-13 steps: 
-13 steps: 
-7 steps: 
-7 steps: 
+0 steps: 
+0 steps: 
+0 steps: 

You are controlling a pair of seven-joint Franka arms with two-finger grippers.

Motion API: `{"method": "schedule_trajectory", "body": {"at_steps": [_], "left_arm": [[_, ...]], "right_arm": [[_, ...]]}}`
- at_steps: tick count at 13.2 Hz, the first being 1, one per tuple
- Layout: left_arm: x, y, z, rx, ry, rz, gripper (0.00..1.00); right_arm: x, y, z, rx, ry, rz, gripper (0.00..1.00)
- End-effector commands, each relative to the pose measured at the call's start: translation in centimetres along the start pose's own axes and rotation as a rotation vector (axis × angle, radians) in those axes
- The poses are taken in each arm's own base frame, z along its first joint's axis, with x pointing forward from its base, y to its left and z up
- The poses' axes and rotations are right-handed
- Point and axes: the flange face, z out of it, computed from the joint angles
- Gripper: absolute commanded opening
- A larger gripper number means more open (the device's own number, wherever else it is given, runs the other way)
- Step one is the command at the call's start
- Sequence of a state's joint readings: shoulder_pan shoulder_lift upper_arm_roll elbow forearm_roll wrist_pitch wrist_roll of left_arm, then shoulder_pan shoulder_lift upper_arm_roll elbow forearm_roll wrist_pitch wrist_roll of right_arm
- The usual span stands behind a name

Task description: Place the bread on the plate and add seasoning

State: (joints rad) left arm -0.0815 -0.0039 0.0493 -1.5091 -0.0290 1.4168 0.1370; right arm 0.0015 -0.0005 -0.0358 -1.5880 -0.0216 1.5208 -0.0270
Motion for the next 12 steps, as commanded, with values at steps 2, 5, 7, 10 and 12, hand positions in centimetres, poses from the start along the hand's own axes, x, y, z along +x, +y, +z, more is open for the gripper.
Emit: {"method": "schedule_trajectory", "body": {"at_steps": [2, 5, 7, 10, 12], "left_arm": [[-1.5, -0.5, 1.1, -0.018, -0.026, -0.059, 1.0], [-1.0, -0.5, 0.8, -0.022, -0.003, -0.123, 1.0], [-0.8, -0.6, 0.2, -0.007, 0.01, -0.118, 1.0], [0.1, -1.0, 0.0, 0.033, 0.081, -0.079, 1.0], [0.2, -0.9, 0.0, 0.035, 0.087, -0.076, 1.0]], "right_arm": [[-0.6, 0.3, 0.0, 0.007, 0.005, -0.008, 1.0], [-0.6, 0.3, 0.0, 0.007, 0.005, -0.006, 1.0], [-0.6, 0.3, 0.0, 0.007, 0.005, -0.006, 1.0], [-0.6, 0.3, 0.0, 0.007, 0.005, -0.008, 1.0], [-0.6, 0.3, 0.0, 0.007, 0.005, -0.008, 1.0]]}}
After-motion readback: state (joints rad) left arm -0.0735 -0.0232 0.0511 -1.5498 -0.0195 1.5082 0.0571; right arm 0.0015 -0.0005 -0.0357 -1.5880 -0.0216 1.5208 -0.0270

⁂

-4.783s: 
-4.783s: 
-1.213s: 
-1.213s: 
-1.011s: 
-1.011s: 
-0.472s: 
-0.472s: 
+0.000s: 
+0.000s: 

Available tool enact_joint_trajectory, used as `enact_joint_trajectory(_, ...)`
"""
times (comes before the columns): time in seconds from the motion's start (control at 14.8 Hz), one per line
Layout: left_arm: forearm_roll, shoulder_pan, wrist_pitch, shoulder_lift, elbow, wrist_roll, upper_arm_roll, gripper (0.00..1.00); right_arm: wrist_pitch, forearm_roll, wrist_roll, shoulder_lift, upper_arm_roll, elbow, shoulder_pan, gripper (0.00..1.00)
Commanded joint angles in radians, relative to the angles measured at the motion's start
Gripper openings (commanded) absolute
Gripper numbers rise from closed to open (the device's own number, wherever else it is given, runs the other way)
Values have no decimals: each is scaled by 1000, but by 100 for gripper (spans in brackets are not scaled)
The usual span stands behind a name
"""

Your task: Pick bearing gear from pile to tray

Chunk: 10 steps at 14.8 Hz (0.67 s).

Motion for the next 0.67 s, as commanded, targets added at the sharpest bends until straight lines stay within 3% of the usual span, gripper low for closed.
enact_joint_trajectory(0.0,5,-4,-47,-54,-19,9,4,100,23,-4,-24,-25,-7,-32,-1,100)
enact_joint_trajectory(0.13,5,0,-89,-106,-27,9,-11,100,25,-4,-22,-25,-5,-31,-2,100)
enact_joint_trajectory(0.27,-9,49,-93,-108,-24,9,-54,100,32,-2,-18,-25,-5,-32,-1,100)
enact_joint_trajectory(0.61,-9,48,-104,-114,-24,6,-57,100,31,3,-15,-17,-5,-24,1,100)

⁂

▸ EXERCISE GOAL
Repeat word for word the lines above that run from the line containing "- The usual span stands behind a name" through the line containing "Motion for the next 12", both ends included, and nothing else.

▸ RESPONSE BELOW
- The usual span stands behind a name

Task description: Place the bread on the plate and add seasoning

State: (joints rad) left arm -0.0815 -0.0039 0.0493 -1.5091 -0.0290 1.4168 0.1370; right arm 0.0015 -0.0005 -0.0358 -1.5880 -0.0216 1.5208 -0.0270
Motion for the next 12 steps, as commanded, with values at steps 2, 5, 7, 10 and 12, hand positions in centimetres, poses from the start along the hand's own axes, x, y, z along +x, +y, +z, more is open for the gripper.

The exercise requires nothing further.